### EXERCISE AIM
Collect from the data below each line with "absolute".

(Dataset entries)
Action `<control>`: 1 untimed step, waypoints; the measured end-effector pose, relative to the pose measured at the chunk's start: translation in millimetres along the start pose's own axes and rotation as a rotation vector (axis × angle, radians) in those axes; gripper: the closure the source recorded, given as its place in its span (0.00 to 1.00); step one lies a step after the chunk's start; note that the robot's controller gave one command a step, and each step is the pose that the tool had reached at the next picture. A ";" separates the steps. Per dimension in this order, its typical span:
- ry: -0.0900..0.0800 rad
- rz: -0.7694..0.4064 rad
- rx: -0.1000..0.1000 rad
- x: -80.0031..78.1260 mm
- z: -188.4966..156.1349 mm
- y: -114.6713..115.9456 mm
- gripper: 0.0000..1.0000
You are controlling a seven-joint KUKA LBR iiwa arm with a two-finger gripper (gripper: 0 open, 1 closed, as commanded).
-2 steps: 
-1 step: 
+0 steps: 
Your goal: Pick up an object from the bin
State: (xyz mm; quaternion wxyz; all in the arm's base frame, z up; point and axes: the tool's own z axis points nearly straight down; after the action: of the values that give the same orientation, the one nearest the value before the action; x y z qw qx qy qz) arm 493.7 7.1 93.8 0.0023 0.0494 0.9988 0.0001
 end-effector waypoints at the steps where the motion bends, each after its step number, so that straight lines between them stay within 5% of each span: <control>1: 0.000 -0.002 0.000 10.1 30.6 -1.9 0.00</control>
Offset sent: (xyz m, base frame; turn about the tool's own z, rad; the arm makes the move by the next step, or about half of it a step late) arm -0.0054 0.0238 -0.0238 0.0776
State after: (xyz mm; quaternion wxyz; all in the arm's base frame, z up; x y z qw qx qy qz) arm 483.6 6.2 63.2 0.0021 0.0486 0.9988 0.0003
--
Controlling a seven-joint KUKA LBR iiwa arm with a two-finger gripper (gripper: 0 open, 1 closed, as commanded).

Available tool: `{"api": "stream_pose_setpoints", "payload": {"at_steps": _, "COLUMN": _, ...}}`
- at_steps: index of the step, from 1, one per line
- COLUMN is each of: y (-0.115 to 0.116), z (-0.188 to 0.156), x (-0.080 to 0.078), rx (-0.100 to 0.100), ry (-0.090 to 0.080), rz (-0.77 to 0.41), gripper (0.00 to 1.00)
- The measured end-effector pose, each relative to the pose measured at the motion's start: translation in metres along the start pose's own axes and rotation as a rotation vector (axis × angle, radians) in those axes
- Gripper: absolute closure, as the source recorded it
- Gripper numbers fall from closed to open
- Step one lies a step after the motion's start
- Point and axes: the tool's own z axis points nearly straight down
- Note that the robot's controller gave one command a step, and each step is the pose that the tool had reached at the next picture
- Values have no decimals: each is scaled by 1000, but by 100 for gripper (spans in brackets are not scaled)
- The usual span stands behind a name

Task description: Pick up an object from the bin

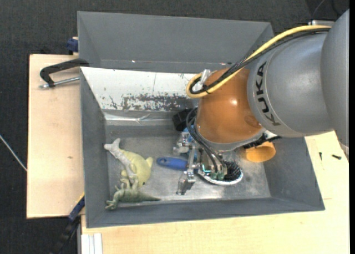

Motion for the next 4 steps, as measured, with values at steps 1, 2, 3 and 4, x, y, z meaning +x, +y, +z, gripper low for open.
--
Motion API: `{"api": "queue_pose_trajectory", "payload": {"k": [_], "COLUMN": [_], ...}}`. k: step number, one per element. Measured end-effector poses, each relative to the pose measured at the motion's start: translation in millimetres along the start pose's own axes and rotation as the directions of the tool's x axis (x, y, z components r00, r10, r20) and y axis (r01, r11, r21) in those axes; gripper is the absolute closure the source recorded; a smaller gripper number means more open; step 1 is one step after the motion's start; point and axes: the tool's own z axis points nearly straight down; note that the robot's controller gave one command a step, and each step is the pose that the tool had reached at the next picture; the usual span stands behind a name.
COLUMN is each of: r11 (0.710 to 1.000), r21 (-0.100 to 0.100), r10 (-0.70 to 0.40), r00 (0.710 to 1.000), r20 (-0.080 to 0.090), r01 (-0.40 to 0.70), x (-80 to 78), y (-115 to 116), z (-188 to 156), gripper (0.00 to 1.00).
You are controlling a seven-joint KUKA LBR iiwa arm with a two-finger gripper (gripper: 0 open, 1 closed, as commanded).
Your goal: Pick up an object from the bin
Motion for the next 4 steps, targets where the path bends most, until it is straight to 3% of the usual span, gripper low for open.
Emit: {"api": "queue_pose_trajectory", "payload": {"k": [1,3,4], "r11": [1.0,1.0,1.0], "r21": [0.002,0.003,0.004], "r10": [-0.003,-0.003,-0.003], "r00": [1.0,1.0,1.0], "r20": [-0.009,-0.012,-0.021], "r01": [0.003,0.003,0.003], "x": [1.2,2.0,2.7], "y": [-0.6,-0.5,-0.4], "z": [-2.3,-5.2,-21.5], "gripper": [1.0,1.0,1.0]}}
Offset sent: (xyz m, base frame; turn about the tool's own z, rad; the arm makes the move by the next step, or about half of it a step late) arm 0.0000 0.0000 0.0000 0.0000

### ANSWER TO THE EXERCISE
- Gripper: absolute closure, as the source recorded it
Motion API: `{"api": "queue_pose_trajectory", "payload": {"k": [_], "COLUMN": [_], ...}}`. k: step number, one per element. Measured end-effector poses, each relative to the pose measured at the motion's start: translation in millimetres along the start pose's own axes and rotation as the directions of the tool's x axis (x, y, z components r00, r10, r20) and y axis (r01, r11, r21) in those axes; gripper is the absolute closure the source recorded; a smaller gripper number means more open; step 1 is one step after the motion's start; point and axes: the tool's own z axis points nearly straight down; note that the robot's controller gave one command a step, and each step is the pose that the tool had reached at the next picture; the usual span stands behind a name.

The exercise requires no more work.